This letter agreement (the Agreement) sets forth our mutual agreement concerning (i) your resignation as an executive officer and employee of the Company effective immediately after the closing of the transactions (the Merger) contemplated by the Merger Agreement (the Closing), (ii) the payments that will be made to you and (iii) amends the restrictions on competition set forth in the Employment Agreement.
1. Resignation. Your employment with the Company and its subsidiaries and affiliates will terminate in all capacities immediately after the Closing (the Effective Time).
2. Payments. The Company will provide you with the following payments and benefits:
(a) An amount equal to $14,365,000, which represents 3.25% of the Enterprise Value ($442,000,001) of the Company without regard to the Contingent Value Rights issued in connection with the Merger (such amount being, the Total Transaction Amount). The Total Transaction Amount shall be paid as follows:
(i) That portion of the Total Transaction Amount which is attributable to the Transaction Fee, or $6,630,000, shall be paid in a lump sum, subject to receipt by the Company and Buyer of a mutual release in the form attached hereto signed by You, on the Closing Date.
(ii) That portion of the Total Transaction Amount which is attributable to the severance amounts payable to you pursuant to Section 8(b) of the Employment Agreement (the Severance Amount) shall be paid in a lump sum on the day after the six-month period starting on the date of Closing. To illustrate, if the Closing occurs on September 30, 2008, the Severance Amount would be $6,377,823 and the payment will be made on March 31, 2009.
(iii) The remaining portion of the Total Transaction Amount (less the parties good faith determination of the cost of the benefits provided in Section 2(c) below) which is attributable to the Gross-Up Payment described in Section 8(e) of the Employment Agreement (the Gross-Up Amount) shall be paid to you when such taxes are remitted but in no event later than the last day of the taxable year following the taxable year in which you are required to pay the Excise Tax.

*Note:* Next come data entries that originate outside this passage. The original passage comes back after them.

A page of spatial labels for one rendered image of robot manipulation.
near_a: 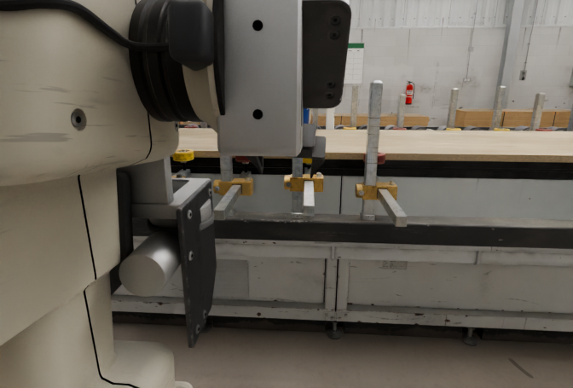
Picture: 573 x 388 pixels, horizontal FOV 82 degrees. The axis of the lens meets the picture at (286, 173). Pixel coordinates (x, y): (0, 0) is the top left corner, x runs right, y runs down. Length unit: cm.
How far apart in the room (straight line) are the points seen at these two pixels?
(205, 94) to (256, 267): 141
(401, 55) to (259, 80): 836
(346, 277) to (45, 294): 138
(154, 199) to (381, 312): 143
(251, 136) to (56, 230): 15
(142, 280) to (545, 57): 972
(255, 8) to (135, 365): 33
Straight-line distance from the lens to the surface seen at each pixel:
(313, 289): 163
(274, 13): 21
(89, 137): 20
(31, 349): 32
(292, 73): 20
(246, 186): 116
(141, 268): 34
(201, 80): 21
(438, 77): 879
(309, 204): 91
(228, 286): 166
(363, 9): 850
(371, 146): 113
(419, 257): 134
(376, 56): 842
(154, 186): 36
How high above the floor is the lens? 116
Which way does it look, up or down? 15 degrees down
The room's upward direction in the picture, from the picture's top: straight up
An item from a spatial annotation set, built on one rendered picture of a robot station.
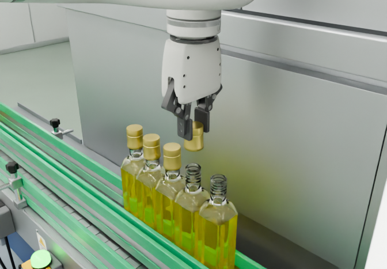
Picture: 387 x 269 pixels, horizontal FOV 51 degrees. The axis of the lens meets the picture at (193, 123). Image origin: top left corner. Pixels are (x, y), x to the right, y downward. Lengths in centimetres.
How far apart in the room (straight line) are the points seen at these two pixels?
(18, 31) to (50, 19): 57
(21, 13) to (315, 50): 643
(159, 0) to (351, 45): 30
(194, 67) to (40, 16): 650
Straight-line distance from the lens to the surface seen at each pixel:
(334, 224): 77
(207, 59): 64
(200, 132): 69
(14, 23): 691
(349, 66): 66
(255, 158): 80
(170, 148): 76
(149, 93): 102
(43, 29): 712
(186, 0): 50
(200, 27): 60
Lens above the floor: 170
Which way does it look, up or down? 26 degrees down
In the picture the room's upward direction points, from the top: straight up
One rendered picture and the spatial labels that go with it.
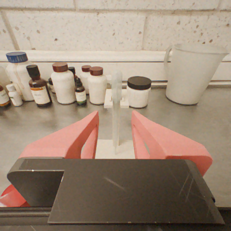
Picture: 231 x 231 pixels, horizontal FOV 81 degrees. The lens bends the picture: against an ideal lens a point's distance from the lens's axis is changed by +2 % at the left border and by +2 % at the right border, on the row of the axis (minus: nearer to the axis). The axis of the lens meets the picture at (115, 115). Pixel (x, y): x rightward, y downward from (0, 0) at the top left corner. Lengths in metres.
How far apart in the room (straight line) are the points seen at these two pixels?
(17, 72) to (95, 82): 0.21
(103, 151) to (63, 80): 0.22
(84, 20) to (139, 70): 0.24
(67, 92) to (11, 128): 0.16
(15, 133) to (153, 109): 0.35
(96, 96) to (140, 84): 0.13
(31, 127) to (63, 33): 0.33
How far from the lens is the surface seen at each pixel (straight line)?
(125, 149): 0.27
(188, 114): 0.42
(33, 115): 0.42
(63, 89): 0.41
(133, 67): 0.51
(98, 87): 0.38
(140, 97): 0.38
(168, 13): 0.57
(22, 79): 0.47
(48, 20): 0.56
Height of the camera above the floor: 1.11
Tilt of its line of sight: 37 degrees down
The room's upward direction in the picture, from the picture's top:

In accordance with Section 8(c) of the Employment Agreement, subject to receipt by the Company and Buyer of a mutual release in the form attached hereto signed by you, on the Closing Date the Company will place the Severance Amount and the Gross-Up Amount into a rabbi trust. Such trust shall be maintained pursuant to a standard rabbi trust arrangement by and among you, the Company, and an independent trustee providing for the timely payment of the amounts held in the trust (the Trust Arrangement). The Trust Arrangement shall be maintained until all sums held in the trust have been paid.
(b) As soon as practicable following, but in no event more than thirty (30) days following, the date that the First CVR Payment Amount is deemed earned, the Enterprise Value shall be increased to $522,363,637 and the Buyer shall pay you an additional amount equal to $1,205,455 as an additional Transaction Fee payment on such date. As soon as practicable following, but in no event more than thirty (30) days following, the date that the Second CVR Payment Amount is deemed earned, the Enterprise Value will increase to $602,727,274 and the Buyer shall pay you an additional amount equal to $1,205,455 as an additional Transaction Fee payment on such date. Any additional Gross-Up Payments applicable to each additional Transaction Fee payments and to the payment of the CVRs up to the applicable Cap (which in each case increases by $2,611,818) shall be paid by the Company within the time specified in Section 2(a)(iii) above. The first CVR Payment Amount and the Second CVR Payment Amount shall not be subject to the rabbi trust provisions described above and shall be paid in accordance with this Section 2(b).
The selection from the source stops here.